What you are asked to do: Without the images, print all the entries below exactly as given.
[Material for the task — start]
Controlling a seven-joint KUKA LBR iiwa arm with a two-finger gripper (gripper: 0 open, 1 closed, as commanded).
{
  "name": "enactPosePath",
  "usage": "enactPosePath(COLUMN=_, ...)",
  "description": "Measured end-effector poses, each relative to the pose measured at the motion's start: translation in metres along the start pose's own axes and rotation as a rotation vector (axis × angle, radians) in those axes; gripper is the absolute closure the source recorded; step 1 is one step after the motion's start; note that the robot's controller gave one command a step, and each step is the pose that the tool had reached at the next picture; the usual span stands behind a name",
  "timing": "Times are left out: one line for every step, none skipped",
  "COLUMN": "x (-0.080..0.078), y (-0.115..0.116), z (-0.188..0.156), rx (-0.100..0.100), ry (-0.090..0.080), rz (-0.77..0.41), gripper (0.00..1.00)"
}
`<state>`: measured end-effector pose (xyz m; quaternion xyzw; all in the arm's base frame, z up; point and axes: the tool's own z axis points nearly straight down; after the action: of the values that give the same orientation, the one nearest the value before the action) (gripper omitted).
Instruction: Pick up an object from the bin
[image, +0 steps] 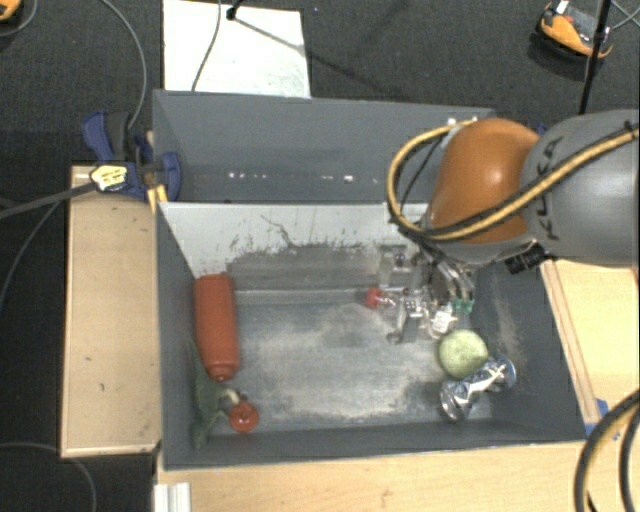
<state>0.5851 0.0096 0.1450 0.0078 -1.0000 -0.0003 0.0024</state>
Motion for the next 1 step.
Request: enactPosePath(x=-0.0018, y=-0.0001, z=-0.0049, rx=0.0, ry=-0.008, rz=0.0, gripper=0.0)
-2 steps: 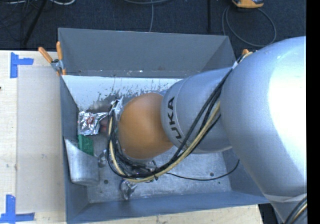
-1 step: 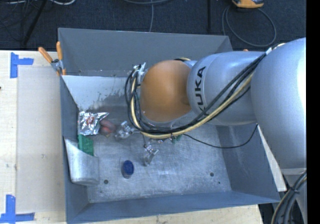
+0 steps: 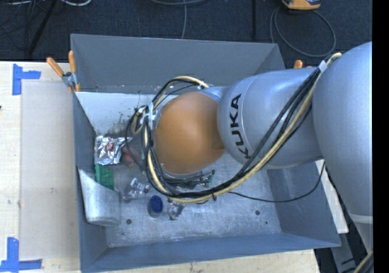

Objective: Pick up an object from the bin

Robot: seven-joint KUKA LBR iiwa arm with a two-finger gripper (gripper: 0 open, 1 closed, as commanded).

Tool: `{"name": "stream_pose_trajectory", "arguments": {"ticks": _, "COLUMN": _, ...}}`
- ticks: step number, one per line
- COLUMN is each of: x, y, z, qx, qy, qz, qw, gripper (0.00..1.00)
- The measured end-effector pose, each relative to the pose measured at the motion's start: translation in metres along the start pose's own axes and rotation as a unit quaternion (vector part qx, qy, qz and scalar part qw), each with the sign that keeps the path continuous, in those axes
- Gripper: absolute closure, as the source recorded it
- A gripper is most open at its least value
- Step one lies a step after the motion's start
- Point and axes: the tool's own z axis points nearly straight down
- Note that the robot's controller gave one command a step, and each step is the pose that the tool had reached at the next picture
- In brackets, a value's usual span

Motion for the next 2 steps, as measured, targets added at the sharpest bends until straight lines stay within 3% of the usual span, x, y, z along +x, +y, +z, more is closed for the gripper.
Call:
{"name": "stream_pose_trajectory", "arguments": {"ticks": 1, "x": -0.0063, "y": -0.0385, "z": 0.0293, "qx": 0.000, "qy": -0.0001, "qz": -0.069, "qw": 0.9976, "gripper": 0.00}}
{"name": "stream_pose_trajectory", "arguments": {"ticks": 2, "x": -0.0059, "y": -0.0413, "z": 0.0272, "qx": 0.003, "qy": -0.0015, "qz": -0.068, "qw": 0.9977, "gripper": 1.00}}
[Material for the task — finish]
Task solution:
Controlling a seven-joint KUKA LBR iiwa arm with a two-finger gripper (gripper: 0 open, 1 closed, as commanded).
{
  "name": "enactPosePath",
  "usage": "enactPosePath(COLUMN=_, ...)",
  "description": "Measured end-effector poses, each relative to the pose measured at the motion's start: translation in metres along the start pose's own axes and rotation as a rotation vector (axis × angle, radians) in those axes; gripper is the absolute closure the source recorded; step 1 is one step after the motion's start; note that the robot's controller gave one command a step, and each step is the pose that the tool had reached at the next picture; the usual span stands behind a name",
  "timing": "Times are left out: one line for every step, none skipped",
  "COLUMN": "x (-0.080..0.078), y (-0.115..0.116), z (-0.188..0.156), rx (-0.100..0.100), ry (-0.090..0.080), rz (-0.77..0.41), gripper (0.00..1.00)"
}
`<state>`: measured end-effector pose (xyz m; quaternion xyzw; all in the arm's base frame, z up; point and axes: the tool's own z axis points nearly straight down; after the action: of the values that give the same orientation, the one nearest the value before the action) (gripper omitted).
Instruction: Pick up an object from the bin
[image, +0 steps] 
<state>0.5851 0.0096 0.1450 0.0078 -1.0000 -0.0003 0.0024</state>
Motion for the next 1 step.
Request: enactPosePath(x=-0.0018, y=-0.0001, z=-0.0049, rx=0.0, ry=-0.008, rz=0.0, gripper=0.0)
-2 steps: 
-1 step: 
+0 steps: 

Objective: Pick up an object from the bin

Robot: seven-joint KUKA LBR iiwa arm with a two-finger gripper (gripper: 0 open, 1 closed, as commanded).

Tool: `{"name": "stream_pose_trajectory", "arguments": {"ticks": _, "COLUMN": _, ...}}`
- ticks: step number, one per line
- COLUMN is each of: x, y, z, qx, qy, qz, qw, gripper (0.00..1.00)
- The measured end-effector pose, each relative to the pose measured at the motion's start: translation in metres along the start pose's own axes and rotation as a unit quaternion (vector part qx, qy, qz and scalar part qw), each with the sign that keeps the path continuous, in those axes
- Gripper: absolute closure, as the source recorded it
- A gripper is most open at its least value
- Step one lies a step after the motion's start
- Point and axes: the tool's own z axis points nearly straight down
- Note that the robot's controller gave one command a step, and each step is the pose that the tool had reached at the next picture
- In brackets, a value's usual span

Motion for the next 2 steps, as measured, targets added at the sharpest bends until straight lines stay within 3% of the usual span, x, y, z along +x, +y, +z, more is closed for the gripper.
Call:
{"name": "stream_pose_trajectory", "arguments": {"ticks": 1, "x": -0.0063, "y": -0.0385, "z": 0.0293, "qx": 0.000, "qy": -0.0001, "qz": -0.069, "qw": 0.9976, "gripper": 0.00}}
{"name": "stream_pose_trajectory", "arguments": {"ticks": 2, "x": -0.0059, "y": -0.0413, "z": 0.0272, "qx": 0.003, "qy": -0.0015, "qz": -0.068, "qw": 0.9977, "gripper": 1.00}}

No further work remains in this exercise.